İkincisi serilerin durağan olup olmadığı­na göre çıkan sonuç anlamlı veya anlamsız olabilir. Seriler durağan değilse sahte kore­lasyonlar oluşabilir. ADF (Augmented Dic­key-Fuller) testi gibi durağanlık kontrolü ya­pılmalıdır. Durağanlık yoksa birinci farkla­rın alınması gibi seriler durağanlaşana kadar bakmak lazım. İkinci golü de gördük mü?

Korelasyonun çeşitleri var. Pearson mı, Spearman mi? Yani veriler seride normal da­ğılıyor mu, dağılmıyor mu? Normallik testleri yapılmış mı demek yani. Shapiro-Wilk, Kol­mogorov-Smirnov, Jarque-Bera gibi testler­le normallik analizi yapılmalıdır. Üçüncü gol de geldi.

Yetmez ama evet bir de otokorelasyon so­runu var. Serideki değerlerin kendi gecikmeli değerleriyle olan korelasyonuna Durbin-Wat­son ile bakmalıyız. Otokorelasyon varsa zaten sonuç anlamsız. Bir de değişkenler arasında bir anlam olması lazım. Örneğin, her salı kö­şe yazımız ile trafik sıkışıklığı denk geliyorsa bunu birbirine bağlayamazsınız. Yıldız sayısı gibi üçken dört oldu.

Bir de literatür taraması var. Basit bir Chat­GPT taraması dahi 1990-2024 arasında Phil­lips Eğrisinin Türkiye’de işlemediğini, tam olarak çalışmadığını atıflar ile listeleyecek­tir. Paris Saint Germain’in Şampiyonlar Ligi final gol rekorunu kırmadan burada bıraka­lım. Şampiyonlar Liginde daha böyle çok ör­nek var VAR’da irdelenmesi gereken.

Café de Paris

Kafeler, restoranlar tıklım tıklım, yollar otomobil dolu, ekonomik nedenlerle biri­kim, yatırım yapamayanlar harcıyor iddiası­na gelince. Talep enflasyonu var iddiasının tersten söylemi aslında. İyi de talebi yaratan kim? Şanzelize (Champs Elysées) veya Louv­re manzaralı Café de Paris sanki her yer gibi korelasyonu eğip bükmeye gerek yok.

Tost 100, kahve 120, hamburger 200 Lira­dan başlıyor. Dört kişilik bir aile sadece kah­ve içse asgari ücretin yüzde ikisini bırakıyor. Hamburger menü, kahve aynısını dört hafta sonu birer kere yapsalar asgari ücretin dört­te biri gidiyor. Tarihe geçen cümle ile özetler­sek, Urfa’da Guten Morgen Yatırım Bankası vardı da asgari ücretli mi hisse senedine yatı­rım yapmadı?

Yolların tıkalı olmasına gelince İstanbul’da şehrin bir ucundan diğer ucuna en az üç vası­ta ile üç saatte varılabiliyor.

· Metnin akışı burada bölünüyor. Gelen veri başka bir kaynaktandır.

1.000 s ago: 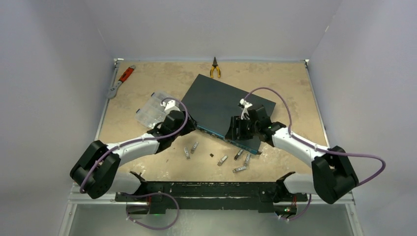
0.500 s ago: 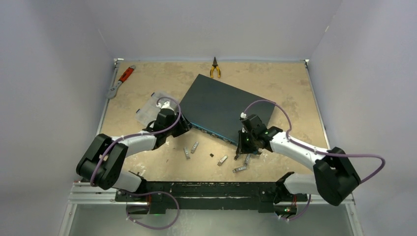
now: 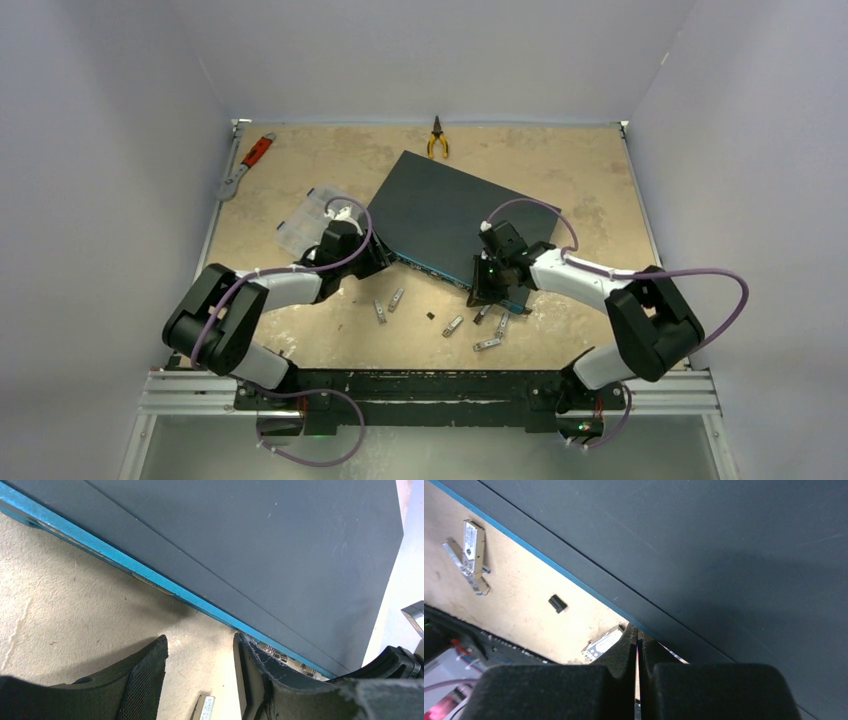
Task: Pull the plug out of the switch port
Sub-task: Move the switch port to the center of the board.
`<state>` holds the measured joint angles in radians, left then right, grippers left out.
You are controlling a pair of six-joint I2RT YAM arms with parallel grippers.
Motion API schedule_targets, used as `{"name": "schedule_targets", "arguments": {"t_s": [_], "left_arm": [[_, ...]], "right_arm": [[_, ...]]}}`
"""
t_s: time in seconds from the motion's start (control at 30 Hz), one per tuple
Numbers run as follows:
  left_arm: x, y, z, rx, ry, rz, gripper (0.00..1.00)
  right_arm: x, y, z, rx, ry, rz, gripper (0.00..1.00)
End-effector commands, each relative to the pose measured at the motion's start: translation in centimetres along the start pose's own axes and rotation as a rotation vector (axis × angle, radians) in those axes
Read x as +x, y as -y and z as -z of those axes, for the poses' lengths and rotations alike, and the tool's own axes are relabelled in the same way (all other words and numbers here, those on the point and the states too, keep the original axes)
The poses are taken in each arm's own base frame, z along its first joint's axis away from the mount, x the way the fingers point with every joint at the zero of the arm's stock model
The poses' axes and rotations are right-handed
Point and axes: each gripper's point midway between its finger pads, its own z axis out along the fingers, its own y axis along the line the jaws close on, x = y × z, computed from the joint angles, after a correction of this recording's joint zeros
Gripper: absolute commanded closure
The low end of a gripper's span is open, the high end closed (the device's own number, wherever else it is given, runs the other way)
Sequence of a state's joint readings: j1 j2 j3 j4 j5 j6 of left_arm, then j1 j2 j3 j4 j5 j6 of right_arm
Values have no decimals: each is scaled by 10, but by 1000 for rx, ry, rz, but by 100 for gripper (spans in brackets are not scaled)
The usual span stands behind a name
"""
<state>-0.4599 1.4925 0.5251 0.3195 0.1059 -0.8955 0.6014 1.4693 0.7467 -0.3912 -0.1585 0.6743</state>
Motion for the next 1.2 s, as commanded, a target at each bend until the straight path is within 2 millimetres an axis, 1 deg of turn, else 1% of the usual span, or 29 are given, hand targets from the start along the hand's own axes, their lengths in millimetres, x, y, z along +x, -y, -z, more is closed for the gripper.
{"name": "schedule_targets", "arguments": {"t_s": [0.0,0.07,0.17,0.23,0.33,0.47,0.57,0.7,0.77,0.9,0.97,1.0,1.07,1.17], "left_arm": [[-5,8,-3,41,13,-13,50],[-4,8,-5,43,9,-11,50],[-3,9,-8,52,3,-9,50],[-2,10,-11,58,-5,-6,50],[-2,13,-12,70,-13,-2,51],[-5,16,-10,78,-6,-11,51],[-6,17,-8,79,-2,-23,51],[-5,16,-7,75,-4,-33,50],[-4,16,-7,77,-9,-36,50],[-4,16,-6,77,-14,-45,50],[-4,16,-5,77,-14,-51,50],[-4,16,-4,76,-12,-55,50],[-6,16,-1,73,-7,-61,50],[-8,17,2,71,-1,-71,50]], "right_arm": [[-62,36,-4,74,195,-93,100],[-74,55,1,101,230,-130,100],[-94,78,10,144,280,-171,100],[-105,89,13,183,303,-182,100],[-119,99,17,214,326,-182,100],[-128,108,19,243,340,-186,100],[-131,116,19,237,344,-193,100],[-135,137,19,221,351,-240,100],[-139,144,18,203,350,-258,100],[-153,153,16,207,356,-266,100],[-164,153,17,201,365,-262,100],[-168,152,16,194,359,-256,100],[-178,147,20,178,370,-239,100],[-179,137,25,128,378,-218,99]]}}
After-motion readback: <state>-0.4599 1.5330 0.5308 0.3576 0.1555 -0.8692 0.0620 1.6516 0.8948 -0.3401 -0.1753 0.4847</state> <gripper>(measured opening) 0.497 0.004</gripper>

Paris gibi düz bir şehirde, Amsterdam gibi bisiklet yolu, Barce­lona gibi metro ağı vardı da vatandaş mı kul­lanmadı? Otobanların doluluğunun da sebebi uçak bileti fiyatları. Aynı aile bayramda mem­lekete uçakla gitse asgari ücreti dahi yetmi­yor.

Alma abi, alma

Brezilya’nın CDS primi kıyaslaması bir dönem çok tartışılmıştı. 800 seviyelerinden 300’lere gelince evde bir bayram havası oluş­tu. Gerçi ticari döviz kredi faiz oranlarında 2023 Mayıs seviyelerine hala yakınız, dövize bütçeden ödediğimiz faiz miktarı da onun çok üzerinde.

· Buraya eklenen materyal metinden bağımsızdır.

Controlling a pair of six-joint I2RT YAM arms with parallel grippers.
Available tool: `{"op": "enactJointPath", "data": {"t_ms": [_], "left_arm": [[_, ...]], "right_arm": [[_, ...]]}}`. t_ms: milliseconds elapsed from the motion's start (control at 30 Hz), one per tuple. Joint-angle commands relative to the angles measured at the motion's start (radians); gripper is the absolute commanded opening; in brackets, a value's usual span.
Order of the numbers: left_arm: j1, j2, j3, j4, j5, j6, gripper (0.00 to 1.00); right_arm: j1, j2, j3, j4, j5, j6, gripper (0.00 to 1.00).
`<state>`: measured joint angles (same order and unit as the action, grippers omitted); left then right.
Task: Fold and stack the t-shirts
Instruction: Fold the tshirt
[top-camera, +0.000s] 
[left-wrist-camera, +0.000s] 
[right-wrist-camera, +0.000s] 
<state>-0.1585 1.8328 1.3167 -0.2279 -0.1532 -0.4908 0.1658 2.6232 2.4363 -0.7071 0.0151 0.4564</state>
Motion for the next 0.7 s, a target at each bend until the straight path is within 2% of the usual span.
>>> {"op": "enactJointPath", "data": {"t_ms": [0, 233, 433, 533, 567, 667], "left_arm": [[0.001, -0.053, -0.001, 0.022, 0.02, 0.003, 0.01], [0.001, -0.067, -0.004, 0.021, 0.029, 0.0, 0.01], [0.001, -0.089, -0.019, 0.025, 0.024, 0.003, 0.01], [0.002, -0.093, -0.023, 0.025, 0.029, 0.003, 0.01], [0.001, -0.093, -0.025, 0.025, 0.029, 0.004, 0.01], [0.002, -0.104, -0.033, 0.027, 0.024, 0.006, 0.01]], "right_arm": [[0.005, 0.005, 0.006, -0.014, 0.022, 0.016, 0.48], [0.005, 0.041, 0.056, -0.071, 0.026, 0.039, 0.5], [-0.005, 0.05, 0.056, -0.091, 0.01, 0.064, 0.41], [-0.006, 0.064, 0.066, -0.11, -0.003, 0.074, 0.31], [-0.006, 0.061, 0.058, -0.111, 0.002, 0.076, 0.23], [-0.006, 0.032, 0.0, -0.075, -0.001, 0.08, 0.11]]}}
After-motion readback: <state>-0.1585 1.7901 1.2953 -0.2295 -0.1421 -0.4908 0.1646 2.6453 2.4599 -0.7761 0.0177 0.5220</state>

Bugünlerde ticari TL kredi faiz oranı tartı­şılırken, 2021-2022’de uygulanan politikala­ra özlem duyanlara 800’lü CDS grafiği hatır­latması geldi ana akımdan. ABD politika fai­zi sıfır seviyesindeyken, 2023 yılında faiz %5 bandına geldiğinde CDS primi de bizim 800 seviyesi ile birebir aynı grafiği çizdi. Bu du­rumda uygulanan ortodoks politikalara özlem duyanlara ara ara bu grafiği hatırlatmak gere­kir mi? Bugün kredi notunu düşüren de, CDS primini tekrar rekorlara taşıyan da o faiz gi­derleri ABD’de.

Aynı ana akım 19 ayda 2 katına giden kur için bilim dışı, irrasyonel, deney demişti. 23 ayda 2 katına giden kur içinse bilimsel, ras­yonel, kural bazlı iddiasında. Ki siyah kuğu ile petrolün varili 2 katına çıkınca dış ticaret ve cari açığımız rekor kırmıştı.

Ekonomik veriler bağlamından koparılıp değerlendirilirse geriye iktisat değil istatis­tik kalır. İstatistik de kural bazlıdır.